The working principle of stratification is to allow moisture to pass from one layer to another-this is called moisture absorption. Therefore, each layer you use should be made of pluggable fabric and support the plugging process. For example, cotton is a hydrophilic material, which means it can absorb water and should therefore be avoided.
When you ascend or descend to altitude, the weather changes dramatically, so the ability to layer up or down is very important.
This is especially evident in the process of climbing Everest Base Camp. At Everest Base Camp, you will trek 2,800 meters from Lucca to 5,554 meters from Carla Paternal. You will notice that day and night temperatures vary greatly from low altitude (<3,500 meters) to high altitude (>3,500 meters).
Seasonal changes are also a key consideration in your clothing layering system.

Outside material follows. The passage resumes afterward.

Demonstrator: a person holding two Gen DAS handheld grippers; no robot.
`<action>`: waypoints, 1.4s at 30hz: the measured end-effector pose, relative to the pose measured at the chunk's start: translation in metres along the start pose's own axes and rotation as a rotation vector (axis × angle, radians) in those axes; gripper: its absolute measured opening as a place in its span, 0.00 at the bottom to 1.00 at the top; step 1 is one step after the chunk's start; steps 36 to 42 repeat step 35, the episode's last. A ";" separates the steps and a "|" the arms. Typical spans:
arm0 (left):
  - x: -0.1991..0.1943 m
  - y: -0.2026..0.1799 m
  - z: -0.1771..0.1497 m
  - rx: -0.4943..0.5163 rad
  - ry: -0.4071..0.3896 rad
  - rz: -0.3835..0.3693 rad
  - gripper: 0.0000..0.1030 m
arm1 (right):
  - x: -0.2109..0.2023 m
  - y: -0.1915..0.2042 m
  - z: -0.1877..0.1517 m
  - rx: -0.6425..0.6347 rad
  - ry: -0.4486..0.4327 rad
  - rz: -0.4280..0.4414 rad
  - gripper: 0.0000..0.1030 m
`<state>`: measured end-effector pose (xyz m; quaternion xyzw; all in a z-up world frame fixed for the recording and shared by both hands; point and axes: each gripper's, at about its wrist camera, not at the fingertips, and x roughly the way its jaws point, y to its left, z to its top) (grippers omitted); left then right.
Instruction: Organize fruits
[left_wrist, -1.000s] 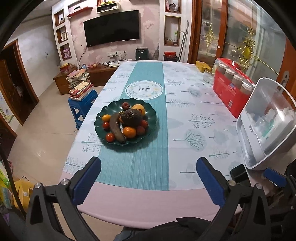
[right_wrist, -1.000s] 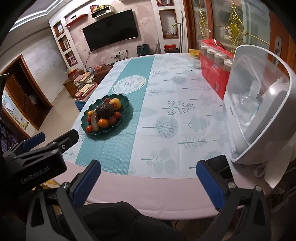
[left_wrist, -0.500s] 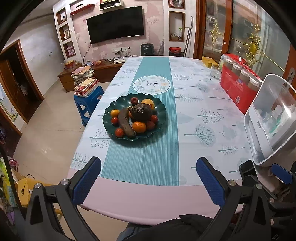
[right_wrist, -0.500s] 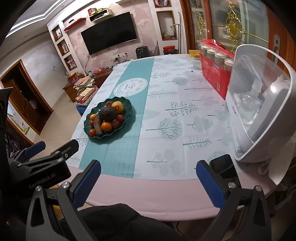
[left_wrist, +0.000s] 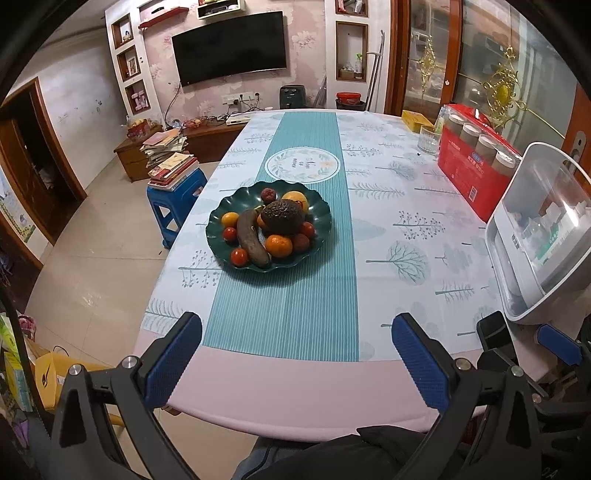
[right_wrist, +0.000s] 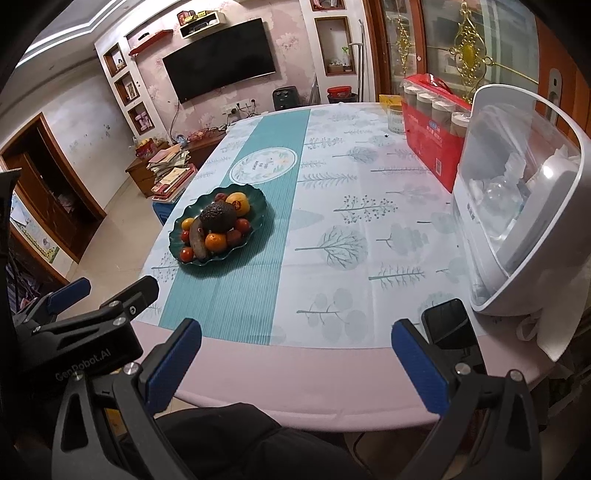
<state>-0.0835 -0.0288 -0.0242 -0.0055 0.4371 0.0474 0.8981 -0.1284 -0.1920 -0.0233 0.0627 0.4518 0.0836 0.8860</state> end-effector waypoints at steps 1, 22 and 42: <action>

The peak seasons from March to May and September to November usually provide good weather, but rain may be encountered downstream of the hike (below 3,500 meters), and snow may be snowed at any altitude in the Khumbu area. In the first few days of the long journey, the temperature during the day can be moderate to warm, but when you reach Nanchi, you will feel a biting chill in the air, and it will become very cold in the morning and at night!
We strongly recommend that you avoid the monsoon season (June-August). If you are used to multi-day cold travel, we only recommend that you hike in the cold winter (December-February).
So, now that you have understood the concept of layering, here are the layers of clothing you need to carry with you.
You have to trek 4-7 hours a day. You want to make sure you have comfortable and breathable underwear. In order to facilitate sweat absorption, we recommend to bring 4-6x pairs of breathable sports underwear (icebreaker or high-absorbent underwear produced by Adidas), and a double sports bra for women.
Again, you don't want cotton because you will reuse your underwear. Trust me, after 3 days of hiking, things in your pants start to smell bad.
The best base layer is next to the skin (to reduce airflow) and is composed of highly hygroscopic materials that allow moisture to escape.
The bottom garments we recommend are produced by Smartwool or Icebreaker-both brands offer market-leading lightweight Merino wool products at moderate prices.
We recommend getting 2x top layer and 1x bottom layer.
Regarding your general trekking clothes, we recommend bringing 4-6 trekking shirts (short and long sleeves), which you will wear on most trekking days. These light-weight, breathable hanesbe shirts are good, or any Icebreaker or Columbia shirts are good.
Note: Make sure that the shirt is made of high-fiber materials, such as merino wool, because you will reuse it for several days. Cotton is not a very good material because it absorbs water and therefore becomes very smelly, very fast.
Hiking pants and shorts
We also recommend bringing 2 pairs of trekking trousers. Recommended brands include: Craghoppers, O'Neills or Columbia.
The second layer, or insulation layer, is located on your base layer, preferably made of wool or micro-wool material.
For your body, we recommend Polartec 200 wool jacket. These jackets are great for hiking because they are lightweight, provide good warmth, and release moisture (or breathability).
The third layer, the outer core layer, consists of a warm and waterproof jacket and trousers. You can use it in the upper reaches of the Everest Base Camp hiking.
As far as the jacket is concerned, we think this is a lifetime investment, because this jacket should last you for many years. Other excellent winter jackets suitable for EBC include Arc'teryx Atom, RAB microlight and Mountain Hardware.
Synthetic alternatives are good, but just make sure they have a good heat-to-weight ratio.
For your pants, you should look for warm, wool-insulated hiking pants or ski pants. Recommended brands include "Invasion", "Hayley Hansen" or "O'Neills".
You can encounter rain downstream from the hike, especially if you plan to hike on either side of the rainy season (June-September). You should bring a waterproof hard shell jacket, solution and a pair of waterproof outer pants, preferably made of gore-tex material.
Sun protection hat
A hiking hat that can protect the face and neck from the sun is a must. Make sure your hat is light and easy to handle to fit your daily packaging.
Fleece hat or turban
The weather starts to get very cold in the late afternoon/early evening; especially when you are near Everest Base Camp. A warm woolen sweater or turban is definitely a must.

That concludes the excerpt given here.